● WHAT TO PRODUCE: Nothing but an exact copy is wanted: the line with "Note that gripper" and each line after it in the data below, last line included.

══ DATA BLOCK

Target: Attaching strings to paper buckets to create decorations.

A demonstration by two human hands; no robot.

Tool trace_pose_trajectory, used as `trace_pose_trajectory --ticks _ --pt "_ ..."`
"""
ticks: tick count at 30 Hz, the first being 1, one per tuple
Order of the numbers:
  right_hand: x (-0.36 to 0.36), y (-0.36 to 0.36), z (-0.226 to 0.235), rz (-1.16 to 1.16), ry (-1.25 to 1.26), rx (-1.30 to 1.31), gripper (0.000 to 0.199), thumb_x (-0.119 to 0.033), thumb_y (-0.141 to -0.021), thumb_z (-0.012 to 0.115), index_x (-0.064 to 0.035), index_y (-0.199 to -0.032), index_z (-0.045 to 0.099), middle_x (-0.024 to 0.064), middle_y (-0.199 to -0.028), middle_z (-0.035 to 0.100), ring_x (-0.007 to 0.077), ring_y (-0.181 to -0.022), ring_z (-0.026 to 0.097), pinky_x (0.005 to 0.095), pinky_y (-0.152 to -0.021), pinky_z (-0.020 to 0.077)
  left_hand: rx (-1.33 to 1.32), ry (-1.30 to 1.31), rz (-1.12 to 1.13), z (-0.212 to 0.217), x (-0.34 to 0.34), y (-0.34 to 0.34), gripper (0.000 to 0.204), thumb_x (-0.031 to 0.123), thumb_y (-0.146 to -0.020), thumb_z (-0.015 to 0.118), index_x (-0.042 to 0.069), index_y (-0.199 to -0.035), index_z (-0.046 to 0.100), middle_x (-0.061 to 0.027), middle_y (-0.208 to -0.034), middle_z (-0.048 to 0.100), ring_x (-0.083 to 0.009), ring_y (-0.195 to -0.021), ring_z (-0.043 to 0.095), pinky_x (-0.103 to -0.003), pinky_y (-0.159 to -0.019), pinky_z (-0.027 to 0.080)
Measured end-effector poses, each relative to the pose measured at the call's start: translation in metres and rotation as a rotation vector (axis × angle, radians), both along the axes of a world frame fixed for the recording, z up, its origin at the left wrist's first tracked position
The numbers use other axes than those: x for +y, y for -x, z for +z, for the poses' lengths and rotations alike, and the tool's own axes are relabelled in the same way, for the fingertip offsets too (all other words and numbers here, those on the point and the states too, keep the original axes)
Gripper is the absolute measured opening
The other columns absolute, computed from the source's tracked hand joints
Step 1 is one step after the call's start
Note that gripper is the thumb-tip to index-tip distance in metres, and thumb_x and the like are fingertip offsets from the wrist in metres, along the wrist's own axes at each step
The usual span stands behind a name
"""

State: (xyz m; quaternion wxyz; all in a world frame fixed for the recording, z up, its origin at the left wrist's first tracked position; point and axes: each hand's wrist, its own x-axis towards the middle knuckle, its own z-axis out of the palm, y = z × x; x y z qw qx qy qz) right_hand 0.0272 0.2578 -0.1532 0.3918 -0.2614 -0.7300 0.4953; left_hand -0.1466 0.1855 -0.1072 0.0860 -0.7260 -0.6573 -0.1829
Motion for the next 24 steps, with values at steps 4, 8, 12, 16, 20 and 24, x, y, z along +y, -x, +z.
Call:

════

● SOLUTION TO THE EXERCISE:
Note that gripper is the thumb-tip to index-tip distance in metres, and thumb_x and the like are fingertip offsets from the wrist in metres, along the wrist's own axes at each step
The usual span stands behind a name
"""

State: (xyz m; quaternion wxyz; all in a world frame fixed for the recording, z up, its origin at the left wrist's first tracked position; point and axes: each hand's wrist, its own x-axis towards the middle knuckle, its own z-axis out of the palm, y = z × x; x y z qw qx qy qz) right_hand 0.0272 0.2578 -0.1532 0.3918 -0.2614 -0.7300 0.4953; left_hand -0.1466 0.1855 -0.1072 0.0860 -0.7260 -0.6573 -0.1829
Motion for the next 24 steps, with values at steps 4, 8, 12, 16, 20 and 24, x, y, z along +y, -x, +z.
Call:

Nothing remains to add to the answer.